While California's Latino population is growing, and is likely to become the state's largest ethnic group within a few years, only a tiny percentage of Latinos are seeking and receiving college educations, according to a new data compilation by the Campaign for College Opportunity.
The Los Angeles-based organization says in a new report that while 57 percent of Latino students graduated from high school in 2009 - markedly lower graduation rates than those for white or Asian American students - just 16 percent graduated with the course requirements for the state's four-year colleges, and just 8 percent enrolled in one of those colleges.

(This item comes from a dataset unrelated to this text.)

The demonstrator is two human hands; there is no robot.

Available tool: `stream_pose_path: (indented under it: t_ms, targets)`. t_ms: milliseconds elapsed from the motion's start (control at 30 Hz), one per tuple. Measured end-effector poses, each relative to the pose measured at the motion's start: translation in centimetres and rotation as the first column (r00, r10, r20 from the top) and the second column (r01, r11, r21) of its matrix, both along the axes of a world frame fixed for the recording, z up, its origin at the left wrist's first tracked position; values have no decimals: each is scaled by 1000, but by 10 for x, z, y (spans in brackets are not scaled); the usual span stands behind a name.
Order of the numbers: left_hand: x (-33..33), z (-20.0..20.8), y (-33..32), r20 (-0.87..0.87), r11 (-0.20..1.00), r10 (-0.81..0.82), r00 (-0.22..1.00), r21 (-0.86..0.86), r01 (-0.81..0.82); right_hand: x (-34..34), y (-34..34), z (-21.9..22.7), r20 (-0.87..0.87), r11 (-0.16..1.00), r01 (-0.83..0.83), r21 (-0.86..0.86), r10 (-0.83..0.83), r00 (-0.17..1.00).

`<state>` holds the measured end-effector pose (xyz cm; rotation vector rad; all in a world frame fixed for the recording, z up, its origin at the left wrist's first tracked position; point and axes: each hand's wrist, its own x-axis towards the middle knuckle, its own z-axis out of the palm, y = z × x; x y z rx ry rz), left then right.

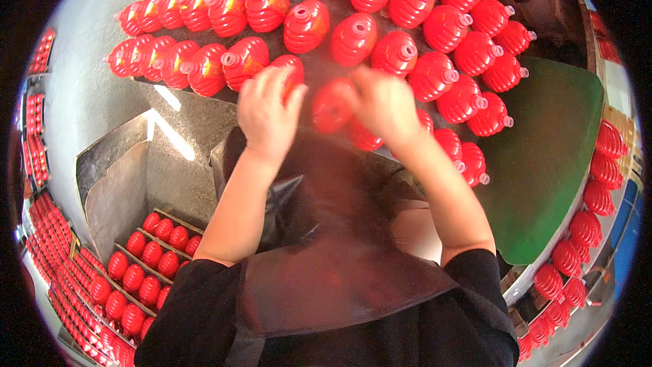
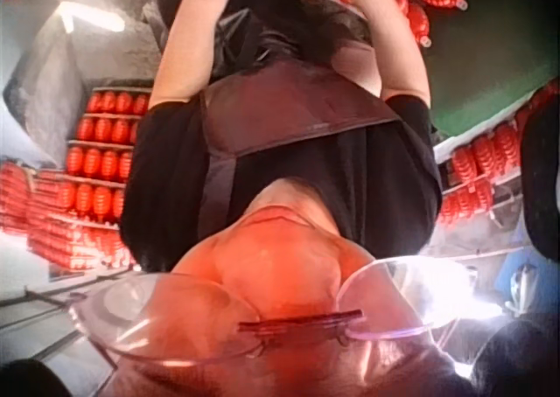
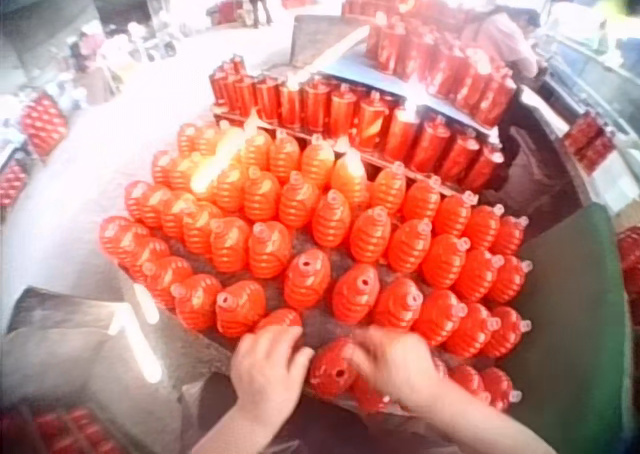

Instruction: The person applies gold labels to red plastic bottles by hand, smoothing each label around the bottle body. After labeling, the person moves the bottles to a green tray and arranges them in rows.

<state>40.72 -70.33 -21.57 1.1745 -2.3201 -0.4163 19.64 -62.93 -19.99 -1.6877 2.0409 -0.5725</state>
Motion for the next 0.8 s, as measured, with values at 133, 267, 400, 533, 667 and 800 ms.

The bottom line, the organization says, is that just 7 percent of California's Latinos 25 years or older have baccalaureate degrees, while 30 percent of all Californians have at least bachelor's degrees.
Latino attendance at community colleges is higher. Of Latinos who pursue college educations, two-thirds go to community colleges, but just 20 percent earn certificates or associate degrees or transfer to four-year colleges.
Michele Siqueiros, the campaign's executive director, calls the data "cause for significant alarm" because with the overall Latino population continuing to expand, low Latino college attendance could affect the larger society, especially in jobs that require post-high school education.
"California cannot succeed if its Latino students do not succeed," she said in a statement accompanying release of the report. "At present, our education system, including the community colleges, do not serve Latino students well."